Given material:
○ ○ ○ ○ ○
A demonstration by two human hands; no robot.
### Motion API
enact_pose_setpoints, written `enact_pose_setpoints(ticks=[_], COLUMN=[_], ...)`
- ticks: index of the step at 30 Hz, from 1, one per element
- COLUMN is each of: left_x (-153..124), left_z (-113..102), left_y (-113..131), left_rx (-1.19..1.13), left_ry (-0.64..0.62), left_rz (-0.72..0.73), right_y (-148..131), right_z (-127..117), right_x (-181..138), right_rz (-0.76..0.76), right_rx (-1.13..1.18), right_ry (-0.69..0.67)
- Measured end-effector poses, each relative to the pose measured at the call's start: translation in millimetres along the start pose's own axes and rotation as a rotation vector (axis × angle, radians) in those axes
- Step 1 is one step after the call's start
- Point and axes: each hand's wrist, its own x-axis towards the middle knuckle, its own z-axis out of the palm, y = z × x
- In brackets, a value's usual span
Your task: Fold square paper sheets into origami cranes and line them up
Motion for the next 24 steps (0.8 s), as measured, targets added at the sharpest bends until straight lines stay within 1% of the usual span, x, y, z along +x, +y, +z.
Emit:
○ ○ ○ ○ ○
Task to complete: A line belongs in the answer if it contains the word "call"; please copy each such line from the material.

Answer:
- Measured end-effector poses, each relative to the pose measured at the call's start: translation in millimetres along the start pose's own axes and rotation as a rotation vector (axis × angle, radians) in those axes
- Step 1 is one step after the call's start

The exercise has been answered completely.